ACTION ITEM: Pull every line with "metal" from the entries below.

******************************

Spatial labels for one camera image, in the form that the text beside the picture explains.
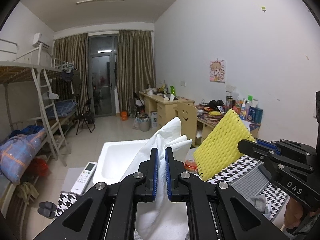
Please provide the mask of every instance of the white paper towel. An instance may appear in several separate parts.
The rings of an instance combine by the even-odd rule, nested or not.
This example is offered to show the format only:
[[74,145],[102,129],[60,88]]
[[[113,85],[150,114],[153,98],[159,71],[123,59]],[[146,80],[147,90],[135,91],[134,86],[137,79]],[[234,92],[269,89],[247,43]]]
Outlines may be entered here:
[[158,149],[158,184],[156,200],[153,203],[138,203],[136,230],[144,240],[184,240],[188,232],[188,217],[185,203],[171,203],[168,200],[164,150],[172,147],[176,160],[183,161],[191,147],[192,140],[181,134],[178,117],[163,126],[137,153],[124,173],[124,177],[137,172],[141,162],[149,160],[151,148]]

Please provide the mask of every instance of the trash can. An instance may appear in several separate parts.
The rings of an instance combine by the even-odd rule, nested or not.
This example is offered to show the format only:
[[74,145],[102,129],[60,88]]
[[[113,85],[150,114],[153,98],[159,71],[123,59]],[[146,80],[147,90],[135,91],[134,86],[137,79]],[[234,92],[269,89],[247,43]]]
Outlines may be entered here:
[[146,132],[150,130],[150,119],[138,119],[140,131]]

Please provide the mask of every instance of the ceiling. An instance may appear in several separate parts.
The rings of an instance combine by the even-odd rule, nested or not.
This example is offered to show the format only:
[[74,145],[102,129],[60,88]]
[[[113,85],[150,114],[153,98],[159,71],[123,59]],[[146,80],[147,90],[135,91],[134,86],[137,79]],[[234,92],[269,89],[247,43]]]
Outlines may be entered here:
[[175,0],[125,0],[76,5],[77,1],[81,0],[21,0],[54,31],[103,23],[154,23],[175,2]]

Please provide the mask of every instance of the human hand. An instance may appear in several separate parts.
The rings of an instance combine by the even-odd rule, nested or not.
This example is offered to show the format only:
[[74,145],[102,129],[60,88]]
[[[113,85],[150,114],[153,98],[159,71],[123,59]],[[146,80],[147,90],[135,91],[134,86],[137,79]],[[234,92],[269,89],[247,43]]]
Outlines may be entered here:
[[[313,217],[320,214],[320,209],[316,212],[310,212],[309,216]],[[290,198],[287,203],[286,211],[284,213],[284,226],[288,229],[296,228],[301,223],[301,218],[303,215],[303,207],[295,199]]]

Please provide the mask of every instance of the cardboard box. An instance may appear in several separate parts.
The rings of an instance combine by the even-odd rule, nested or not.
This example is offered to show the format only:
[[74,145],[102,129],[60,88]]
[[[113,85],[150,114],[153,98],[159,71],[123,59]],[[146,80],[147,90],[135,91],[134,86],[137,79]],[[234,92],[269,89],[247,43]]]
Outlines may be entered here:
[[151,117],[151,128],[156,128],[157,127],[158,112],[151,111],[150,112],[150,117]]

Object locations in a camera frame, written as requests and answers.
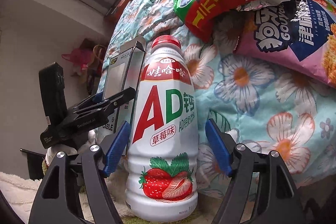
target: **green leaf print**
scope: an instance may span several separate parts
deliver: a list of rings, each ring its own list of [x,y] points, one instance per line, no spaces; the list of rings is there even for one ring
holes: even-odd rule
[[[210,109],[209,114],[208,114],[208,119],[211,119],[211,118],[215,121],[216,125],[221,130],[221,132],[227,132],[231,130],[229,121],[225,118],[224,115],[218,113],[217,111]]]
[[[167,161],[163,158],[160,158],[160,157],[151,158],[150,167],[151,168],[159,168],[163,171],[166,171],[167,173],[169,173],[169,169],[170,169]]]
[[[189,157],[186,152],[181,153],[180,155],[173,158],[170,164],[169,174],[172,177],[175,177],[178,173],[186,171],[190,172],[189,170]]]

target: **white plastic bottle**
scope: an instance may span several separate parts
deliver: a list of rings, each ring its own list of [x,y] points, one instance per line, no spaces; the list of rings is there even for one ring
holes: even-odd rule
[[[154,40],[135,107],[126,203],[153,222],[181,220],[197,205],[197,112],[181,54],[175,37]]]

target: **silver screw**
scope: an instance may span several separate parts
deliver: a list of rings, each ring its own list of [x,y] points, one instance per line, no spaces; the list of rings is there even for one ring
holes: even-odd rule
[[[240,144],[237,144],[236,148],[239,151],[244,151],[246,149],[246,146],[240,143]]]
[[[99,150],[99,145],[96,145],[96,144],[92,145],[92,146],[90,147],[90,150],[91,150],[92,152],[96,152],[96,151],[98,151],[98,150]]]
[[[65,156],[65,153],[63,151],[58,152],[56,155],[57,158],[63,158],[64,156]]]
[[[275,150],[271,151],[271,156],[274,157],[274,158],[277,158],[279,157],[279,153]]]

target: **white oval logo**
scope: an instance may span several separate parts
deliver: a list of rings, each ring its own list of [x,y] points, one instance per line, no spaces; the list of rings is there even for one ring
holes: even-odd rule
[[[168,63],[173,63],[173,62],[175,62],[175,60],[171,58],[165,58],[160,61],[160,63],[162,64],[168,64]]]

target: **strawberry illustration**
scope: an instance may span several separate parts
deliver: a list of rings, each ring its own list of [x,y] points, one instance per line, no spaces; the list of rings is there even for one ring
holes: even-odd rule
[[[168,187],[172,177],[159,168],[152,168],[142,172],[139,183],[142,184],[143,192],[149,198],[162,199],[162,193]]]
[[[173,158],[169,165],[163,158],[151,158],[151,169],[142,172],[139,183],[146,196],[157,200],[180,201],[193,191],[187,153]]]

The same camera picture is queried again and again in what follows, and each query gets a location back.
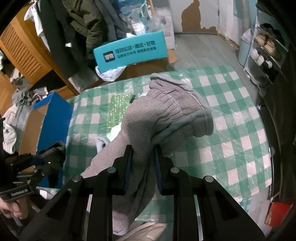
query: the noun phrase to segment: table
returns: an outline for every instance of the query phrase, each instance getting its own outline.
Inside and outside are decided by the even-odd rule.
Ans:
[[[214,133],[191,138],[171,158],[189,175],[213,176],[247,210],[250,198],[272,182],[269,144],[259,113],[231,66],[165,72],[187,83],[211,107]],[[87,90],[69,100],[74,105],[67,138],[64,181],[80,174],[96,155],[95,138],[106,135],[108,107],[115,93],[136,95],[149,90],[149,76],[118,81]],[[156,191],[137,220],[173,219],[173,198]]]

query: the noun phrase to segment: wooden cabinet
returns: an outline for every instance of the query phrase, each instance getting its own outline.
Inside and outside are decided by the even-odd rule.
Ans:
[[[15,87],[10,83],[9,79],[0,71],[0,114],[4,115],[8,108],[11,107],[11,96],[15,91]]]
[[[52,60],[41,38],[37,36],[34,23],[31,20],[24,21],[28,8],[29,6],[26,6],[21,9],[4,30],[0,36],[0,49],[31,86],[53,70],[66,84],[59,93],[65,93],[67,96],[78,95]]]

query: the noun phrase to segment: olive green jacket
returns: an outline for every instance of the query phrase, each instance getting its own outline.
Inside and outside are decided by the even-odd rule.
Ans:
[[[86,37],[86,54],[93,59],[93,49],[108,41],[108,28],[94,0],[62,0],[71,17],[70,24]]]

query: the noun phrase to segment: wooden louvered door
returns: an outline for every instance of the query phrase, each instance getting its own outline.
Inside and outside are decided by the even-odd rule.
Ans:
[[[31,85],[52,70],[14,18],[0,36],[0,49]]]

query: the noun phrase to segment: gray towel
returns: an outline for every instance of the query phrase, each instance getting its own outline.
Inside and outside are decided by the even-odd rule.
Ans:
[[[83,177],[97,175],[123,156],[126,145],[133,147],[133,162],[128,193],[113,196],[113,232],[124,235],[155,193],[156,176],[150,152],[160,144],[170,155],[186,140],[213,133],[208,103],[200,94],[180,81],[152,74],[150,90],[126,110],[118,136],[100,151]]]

******************************

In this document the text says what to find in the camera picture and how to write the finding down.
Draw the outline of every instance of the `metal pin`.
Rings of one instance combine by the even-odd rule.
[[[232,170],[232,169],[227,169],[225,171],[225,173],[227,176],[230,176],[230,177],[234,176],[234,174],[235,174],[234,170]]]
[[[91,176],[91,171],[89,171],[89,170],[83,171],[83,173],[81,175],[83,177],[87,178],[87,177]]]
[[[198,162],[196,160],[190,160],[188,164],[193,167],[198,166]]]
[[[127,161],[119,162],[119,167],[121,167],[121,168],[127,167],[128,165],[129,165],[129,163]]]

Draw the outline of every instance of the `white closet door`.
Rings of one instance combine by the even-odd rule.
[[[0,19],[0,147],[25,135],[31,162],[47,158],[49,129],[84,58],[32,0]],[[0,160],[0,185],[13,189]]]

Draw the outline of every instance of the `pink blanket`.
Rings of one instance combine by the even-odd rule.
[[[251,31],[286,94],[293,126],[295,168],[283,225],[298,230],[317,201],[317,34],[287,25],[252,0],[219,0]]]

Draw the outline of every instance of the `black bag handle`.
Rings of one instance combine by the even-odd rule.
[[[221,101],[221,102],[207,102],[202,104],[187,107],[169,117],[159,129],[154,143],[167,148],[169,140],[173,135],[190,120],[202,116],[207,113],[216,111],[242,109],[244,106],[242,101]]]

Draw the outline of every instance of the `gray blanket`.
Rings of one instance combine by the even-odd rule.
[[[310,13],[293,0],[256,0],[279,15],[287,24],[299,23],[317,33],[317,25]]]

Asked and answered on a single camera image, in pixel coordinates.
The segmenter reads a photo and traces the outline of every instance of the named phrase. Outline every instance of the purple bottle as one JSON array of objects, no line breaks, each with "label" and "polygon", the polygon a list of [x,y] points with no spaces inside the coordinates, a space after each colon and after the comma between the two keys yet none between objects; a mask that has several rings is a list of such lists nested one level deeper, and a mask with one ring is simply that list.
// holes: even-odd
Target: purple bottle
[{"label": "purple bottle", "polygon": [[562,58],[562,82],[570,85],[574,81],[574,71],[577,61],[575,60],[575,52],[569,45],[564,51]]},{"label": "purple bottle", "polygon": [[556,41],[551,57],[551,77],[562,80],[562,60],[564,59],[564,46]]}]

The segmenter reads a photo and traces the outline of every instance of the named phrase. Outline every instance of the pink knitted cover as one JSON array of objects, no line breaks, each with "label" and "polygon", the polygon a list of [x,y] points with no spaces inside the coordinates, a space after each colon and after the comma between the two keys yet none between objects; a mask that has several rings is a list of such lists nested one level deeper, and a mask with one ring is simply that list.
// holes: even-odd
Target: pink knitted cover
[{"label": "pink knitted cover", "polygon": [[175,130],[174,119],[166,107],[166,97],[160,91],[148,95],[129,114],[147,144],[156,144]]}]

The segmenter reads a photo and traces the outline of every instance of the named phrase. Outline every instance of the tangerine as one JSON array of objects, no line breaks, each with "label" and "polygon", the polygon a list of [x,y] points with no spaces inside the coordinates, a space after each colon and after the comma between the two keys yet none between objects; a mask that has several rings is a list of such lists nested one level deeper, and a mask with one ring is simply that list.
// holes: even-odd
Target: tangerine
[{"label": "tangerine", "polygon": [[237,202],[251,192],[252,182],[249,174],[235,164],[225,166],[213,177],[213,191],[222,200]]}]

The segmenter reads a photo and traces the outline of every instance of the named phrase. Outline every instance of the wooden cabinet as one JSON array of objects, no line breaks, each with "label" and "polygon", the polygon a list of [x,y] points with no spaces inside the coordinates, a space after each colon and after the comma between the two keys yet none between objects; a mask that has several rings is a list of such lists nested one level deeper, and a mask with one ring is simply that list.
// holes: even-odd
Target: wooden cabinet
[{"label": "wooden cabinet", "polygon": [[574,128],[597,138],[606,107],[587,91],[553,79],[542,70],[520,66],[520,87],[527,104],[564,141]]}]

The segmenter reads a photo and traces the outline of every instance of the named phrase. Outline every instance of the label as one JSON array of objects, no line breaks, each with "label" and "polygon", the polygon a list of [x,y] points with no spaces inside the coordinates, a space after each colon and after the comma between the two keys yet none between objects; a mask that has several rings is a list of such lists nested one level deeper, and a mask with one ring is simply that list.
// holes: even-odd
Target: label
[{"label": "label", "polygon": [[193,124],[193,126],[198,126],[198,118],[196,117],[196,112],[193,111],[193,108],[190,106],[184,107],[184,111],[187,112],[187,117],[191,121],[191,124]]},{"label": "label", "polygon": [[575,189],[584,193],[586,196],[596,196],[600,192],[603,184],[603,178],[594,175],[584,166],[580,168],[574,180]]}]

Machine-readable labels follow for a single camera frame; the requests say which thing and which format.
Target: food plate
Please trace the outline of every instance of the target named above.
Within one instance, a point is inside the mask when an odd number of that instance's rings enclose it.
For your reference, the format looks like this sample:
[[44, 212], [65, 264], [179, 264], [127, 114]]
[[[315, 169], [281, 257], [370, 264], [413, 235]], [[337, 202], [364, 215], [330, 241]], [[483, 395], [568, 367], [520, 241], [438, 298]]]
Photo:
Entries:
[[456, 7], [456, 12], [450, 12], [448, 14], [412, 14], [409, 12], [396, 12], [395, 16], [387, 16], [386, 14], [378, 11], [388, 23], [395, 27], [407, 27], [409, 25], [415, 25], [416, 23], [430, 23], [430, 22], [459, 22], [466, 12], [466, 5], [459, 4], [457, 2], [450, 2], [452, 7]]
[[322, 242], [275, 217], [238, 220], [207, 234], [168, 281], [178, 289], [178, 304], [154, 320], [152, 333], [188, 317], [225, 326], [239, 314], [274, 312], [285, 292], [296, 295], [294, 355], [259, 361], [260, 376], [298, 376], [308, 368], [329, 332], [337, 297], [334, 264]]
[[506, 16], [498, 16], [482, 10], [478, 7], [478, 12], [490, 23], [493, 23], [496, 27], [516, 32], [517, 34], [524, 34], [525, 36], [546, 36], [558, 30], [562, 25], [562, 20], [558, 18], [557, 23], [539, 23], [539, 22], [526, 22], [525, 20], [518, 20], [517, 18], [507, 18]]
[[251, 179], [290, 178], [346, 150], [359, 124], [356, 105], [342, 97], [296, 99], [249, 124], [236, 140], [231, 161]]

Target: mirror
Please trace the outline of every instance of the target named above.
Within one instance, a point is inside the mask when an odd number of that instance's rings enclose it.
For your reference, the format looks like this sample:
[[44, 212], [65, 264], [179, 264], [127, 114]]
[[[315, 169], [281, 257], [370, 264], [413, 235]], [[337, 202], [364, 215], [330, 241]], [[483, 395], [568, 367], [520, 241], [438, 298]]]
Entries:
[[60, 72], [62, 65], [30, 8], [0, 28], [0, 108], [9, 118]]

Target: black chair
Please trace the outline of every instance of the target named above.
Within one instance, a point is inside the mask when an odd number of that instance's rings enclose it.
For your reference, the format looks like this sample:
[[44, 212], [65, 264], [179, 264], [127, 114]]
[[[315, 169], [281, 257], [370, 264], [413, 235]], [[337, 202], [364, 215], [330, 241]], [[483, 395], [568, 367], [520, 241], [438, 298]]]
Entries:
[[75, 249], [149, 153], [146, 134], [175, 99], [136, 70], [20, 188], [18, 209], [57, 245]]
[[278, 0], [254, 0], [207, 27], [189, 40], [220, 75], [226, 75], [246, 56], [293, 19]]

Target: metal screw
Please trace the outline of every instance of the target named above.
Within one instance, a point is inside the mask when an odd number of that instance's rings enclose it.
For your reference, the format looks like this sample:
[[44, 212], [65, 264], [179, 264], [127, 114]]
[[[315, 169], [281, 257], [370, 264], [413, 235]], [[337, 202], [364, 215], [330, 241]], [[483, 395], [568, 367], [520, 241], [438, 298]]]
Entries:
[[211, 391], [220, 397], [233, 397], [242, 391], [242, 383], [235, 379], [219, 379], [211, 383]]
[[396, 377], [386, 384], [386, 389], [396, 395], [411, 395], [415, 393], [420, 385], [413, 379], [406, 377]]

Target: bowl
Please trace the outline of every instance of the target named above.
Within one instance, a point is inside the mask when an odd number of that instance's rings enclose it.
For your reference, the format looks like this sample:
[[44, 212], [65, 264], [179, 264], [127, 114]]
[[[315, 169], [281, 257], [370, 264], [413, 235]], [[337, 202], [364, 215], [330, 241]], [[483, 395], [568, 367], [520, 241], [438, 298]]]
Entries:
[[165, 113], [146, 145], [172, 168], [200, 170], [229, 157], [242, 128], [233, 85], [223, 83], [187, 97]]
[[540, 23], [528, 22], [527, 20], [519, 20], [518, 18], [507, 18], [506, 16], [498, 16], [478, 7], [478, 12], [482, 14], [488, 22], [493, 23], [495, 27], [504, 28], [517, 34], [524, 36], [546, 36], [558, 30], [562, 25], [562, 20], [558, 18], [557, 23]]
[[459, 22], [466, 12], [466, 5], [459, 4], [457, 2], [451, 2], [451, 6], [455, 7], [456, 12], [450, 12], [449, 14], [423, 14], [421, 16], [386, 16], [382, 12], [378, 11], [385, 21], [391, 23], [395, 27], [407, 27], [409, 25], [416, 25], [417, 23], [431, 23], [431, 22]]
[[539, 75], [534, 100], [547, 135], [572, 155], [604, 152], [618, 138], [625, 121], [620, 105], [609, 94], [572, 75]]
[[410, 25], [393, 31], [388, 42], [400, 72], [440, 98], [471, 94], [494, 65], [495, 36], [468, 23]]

******************************

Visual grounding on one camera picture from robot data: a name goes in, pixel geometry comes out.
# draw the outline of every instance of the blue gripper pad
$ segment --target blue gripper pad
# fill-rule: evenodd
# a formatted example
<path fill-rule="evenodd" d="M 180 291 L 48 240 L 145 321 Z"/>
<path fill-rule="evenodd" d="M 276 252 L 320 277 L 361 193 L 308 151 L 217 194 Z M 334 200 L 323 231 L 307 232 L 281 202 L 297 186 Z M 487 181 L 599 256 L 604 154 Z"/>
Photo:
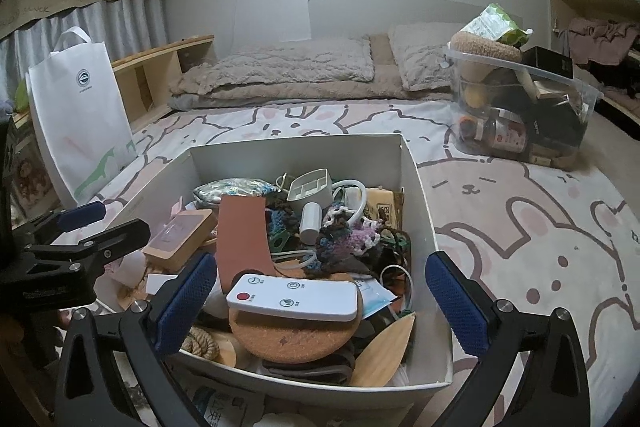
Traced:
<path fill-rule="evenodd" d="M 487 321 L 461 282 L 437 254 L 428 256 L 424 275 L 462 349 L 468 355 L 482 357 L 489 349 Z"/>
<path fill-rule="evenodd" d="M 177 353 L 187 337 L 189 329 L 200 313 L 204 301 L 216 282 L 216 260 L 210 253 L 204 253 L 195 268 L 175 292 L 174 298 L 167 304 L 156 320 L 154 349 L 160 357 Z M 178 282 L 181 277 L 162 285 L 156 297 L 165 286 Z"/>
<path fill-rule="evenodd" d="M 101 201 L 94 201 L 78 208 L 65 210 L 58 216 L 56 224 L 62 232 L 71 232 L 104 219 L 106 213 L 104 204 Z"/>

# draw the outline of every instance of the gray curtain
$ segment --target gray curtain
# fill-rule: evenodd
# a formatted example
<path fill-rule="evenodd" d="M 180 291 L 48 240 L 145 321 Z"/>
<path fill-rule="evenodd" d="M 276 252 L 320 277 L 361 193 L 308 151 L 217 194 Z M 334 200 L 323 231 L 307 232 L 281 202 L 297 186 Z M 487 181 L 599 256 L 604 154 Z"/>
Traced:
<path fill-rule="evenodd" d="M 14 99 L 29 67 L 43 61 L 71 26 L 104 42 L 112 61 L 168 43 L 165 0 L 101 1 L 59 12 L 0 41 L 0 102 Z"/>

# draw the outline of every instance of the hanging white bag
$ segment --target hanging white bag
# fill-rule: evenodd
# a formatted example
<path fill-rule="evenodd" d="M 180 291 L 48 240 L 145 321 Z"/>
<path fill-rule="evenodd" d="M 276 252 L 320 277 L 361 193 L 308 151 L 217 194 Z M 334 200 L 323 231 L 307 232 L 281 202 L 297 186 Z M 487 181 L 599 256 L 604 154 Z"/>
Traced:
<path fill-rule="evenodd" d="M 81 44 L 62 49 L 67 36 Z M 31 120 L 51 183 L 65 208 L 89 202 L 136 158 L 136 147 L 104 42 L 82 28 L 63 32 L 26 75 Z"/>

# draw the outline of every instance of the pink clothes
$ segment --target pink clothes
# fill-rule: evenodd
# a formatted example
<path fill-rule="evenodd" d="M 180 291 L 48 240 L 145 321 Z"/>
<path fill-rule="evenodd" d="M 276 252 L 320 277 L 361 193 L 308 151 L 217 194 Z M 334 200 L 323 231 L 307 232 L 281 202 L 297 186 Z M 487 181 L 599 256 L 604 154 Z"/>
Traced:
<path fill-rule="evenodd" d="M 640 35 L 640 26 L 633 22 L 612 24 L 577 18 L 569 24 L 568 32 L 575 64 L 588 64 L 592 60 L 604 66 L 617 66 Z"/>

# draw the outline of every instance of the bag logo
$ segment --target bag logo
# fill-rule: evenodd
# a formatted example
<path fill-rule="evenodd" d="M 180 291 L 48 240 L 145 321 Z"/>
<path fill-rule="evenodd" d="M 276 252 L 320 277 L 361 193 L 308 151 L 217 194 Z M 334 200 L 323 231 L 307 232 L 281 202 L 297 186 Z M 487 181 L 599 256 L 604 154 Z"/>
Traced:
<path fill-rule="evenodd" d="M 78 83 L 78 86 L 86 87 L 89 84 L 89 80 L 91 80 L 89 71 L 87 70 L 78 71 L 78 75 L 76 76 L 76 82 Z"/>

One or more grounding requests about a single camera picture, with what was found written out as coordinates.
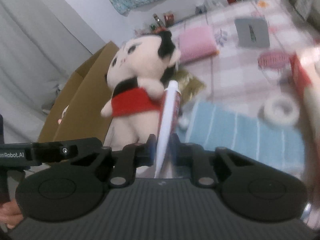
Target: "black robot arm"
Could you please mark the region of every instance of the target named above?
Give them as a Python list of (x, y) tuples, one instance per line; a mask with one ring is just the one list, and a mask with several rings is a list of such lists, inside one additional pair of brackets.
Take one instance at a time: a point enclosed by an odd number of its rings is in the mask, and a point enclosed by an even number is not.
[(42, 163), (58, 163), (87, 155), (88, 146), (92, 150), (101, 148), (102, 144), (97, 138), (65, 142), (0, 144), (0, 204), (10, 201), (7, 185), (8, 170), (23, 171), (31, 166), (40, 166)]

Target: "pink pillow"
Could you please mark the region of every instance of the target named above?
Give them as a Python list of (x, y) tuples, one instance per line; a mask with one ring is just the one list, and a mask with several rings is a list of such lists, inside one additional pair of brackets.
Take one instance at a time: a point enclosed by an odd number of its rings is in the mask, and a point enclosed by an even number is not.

******************************

TASK SOLUTION:
Draw the outline of every instance of the `metal pin`.
Target: metal screw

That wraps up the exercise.